Lee Ann Stangl
Founder/Principal, Keyes to Learning Charter School, Stanislaus County
How long have you been teaching or working with students?
I received my California teaching credential in 1973. Only recently have I worked full time, however. That makes a very long time—more than 30 years.
Why did you choose to become an educator?
I love school. Most of my relatives were either involved in agriculture or education.
How do you integrate agriculture into the curriculum or activities you teach?
Before there was Ag in the Classroom, gardening always seemed an obvious connection. Kids should learn from the most familiar and that would be just outside. Science was about growing vegetables and flowers or learning about earthworms. When Ag in the Classroom developed their lesson plans it was like finding a gold mine.
Describe any innovative agriculture-based projects you have been involved in developing.
Our charter school first partnered with the Santos' Ranch in Turlock to provide weekly "farm" experiences. Dr. Santos, a local veterinarian, built a classroom on his property and hoped to have students use it for science. Our students actually created the garden and tended the animals for a few years. Because our school is a home-school hybrid we can have school in a variety of locations. Some instruction takes place at home and some in the classroom.

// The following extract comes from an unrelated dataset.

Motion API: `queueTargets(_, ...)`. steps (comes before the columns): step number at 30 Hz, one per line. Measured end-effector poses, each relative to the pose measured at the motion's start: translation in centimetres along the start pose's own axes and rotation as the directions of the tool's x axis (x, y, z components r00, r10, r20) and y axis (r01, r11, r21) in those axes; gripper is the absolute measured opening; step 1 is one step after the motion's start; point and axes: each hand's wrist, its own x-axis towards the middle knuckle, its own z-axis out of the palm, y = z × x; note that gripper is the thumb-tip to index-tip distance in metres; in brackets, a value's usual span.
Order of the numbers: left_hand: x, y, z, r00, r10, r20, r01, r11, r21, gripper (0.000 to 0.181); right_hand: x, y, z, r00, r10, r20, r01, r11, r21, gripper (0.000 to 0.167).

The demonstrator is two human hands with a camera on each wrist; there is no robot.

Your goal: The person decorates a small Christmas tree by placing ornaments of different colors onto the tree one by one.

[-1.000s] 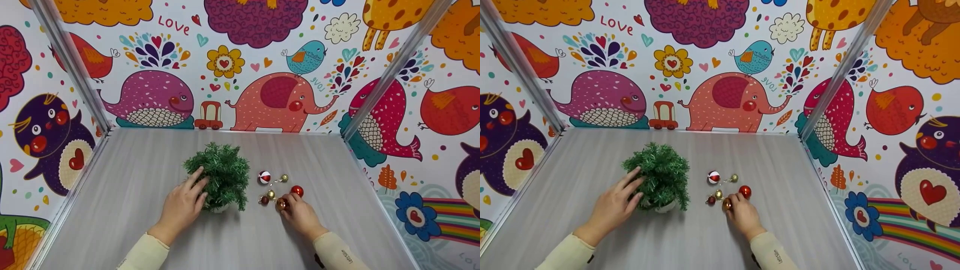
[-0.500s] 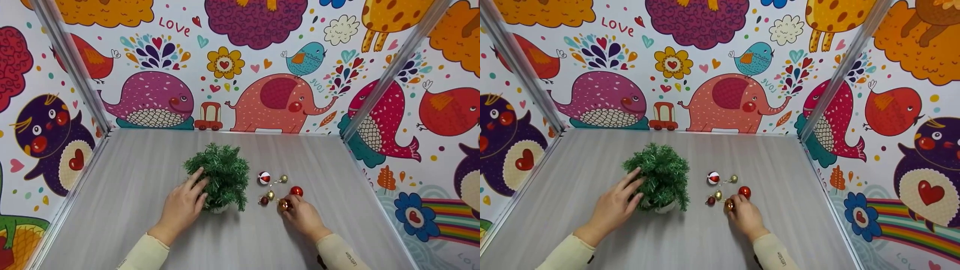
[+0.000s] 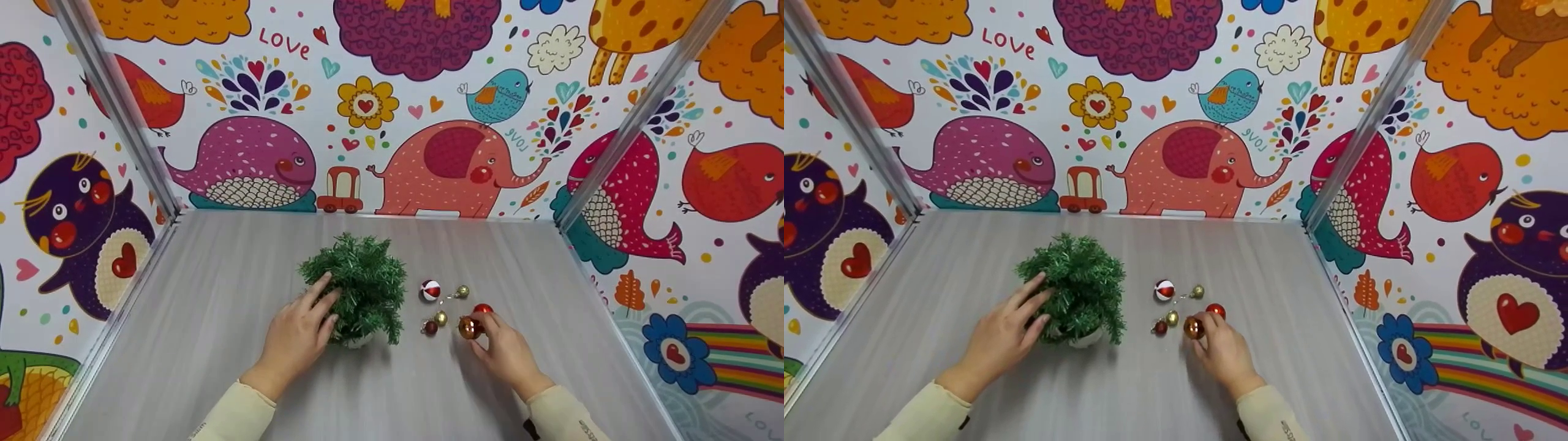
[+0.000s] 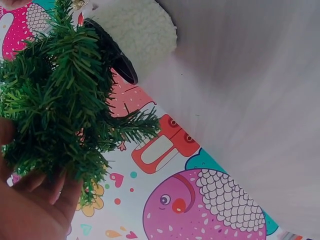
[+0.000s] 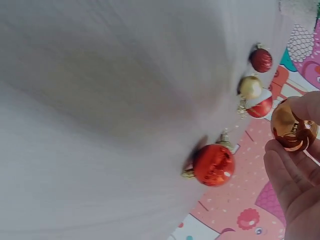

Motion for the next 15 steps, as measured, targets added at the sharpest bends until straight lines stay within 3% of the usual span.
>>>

The most innovative project was attempting to organize an entire charter school around local agriculture and environment. Our farm classes were so popular that I decided to work with the director of a local foster home for boys to create a residential agricultural charter school. The foster home facility closed down in the middle of the process and we never quite recovered, although it continued in various forms and locations for three years. The students and parents who participated loved it and we were all sorry to have to close. Basically, the students learned everything they could about the Central Valley, participated in 4-H and now have an excellent foundation in the life sciences and a greater appreciation of all things ag and Californian.
Give an example of how you use agriculture to teach in your classroom or in your program.
I think the greatest way to have students learn is from the experts. There are so many local resources available who like to visit and share with students that you could never run out of people and ideas. We learned about mules from a driver, trapping and removing animals safely from Federal Wildlife officers, mosquitoes from the abatement office, river restoration from the Tuolumne River Trust, raising pigs from a 4-H expert, and milking cows from dairymen. The hardest part is calling and scheduling, but after that we invited the parents and everyone learned together. People are happy and eager to share their knowledge.
Tell us about one person who has most influenced your own education and educational career.
I can't say it is one person. Rather the focus of my entire family has always been on exploring, appreciating and working in the outdoors. From fly-fishing with my grandfather on the Madison River, plucking chickens for my grandmother in Holtville, hiking with my siblings, attending summer camp every summer, picking lemons in Ventura in high school or gleaning walnuts for my mom's cookies, our family was never far from the country or its food sources. Appreciation means understanding and when you see those who neither appreciate nor understand, you want to teach them. At least I do.
Tell us about a golden teaching moment.
We were on a field trip to a local state park. As the ranger was walking and talking along a path of "wilderness" I glanced to the side and noticed there was a barbed wire fence. On the other side of the fence was a beautiful and immaculately groomed walnut orchard. It occurred to me that the endangered brush rabbit and the kangaroo rat might have a problem knowing which side of the fence they should stay on. This led to a lively discussion with the students and the ranger. This is the kind of problem that will have to be addressed for a long time and is exactly why it is important for young people to develop an understanding of environmental and agricultural issues.
What is your favorite AITC program/resource/event and why?
I love to go to the conferences. Of all the conferences I attend it is always the best planned, the most fun and the classiest.
Why is it important for our students to be agriculturally literate and aware in today’s society?
The basics aren't just reading, writing and arithmetic. They are also food, clothing and shelter. If we don't teach all the basics we have an imbalance and a citizenry that cannot make intelligent, informed decisions.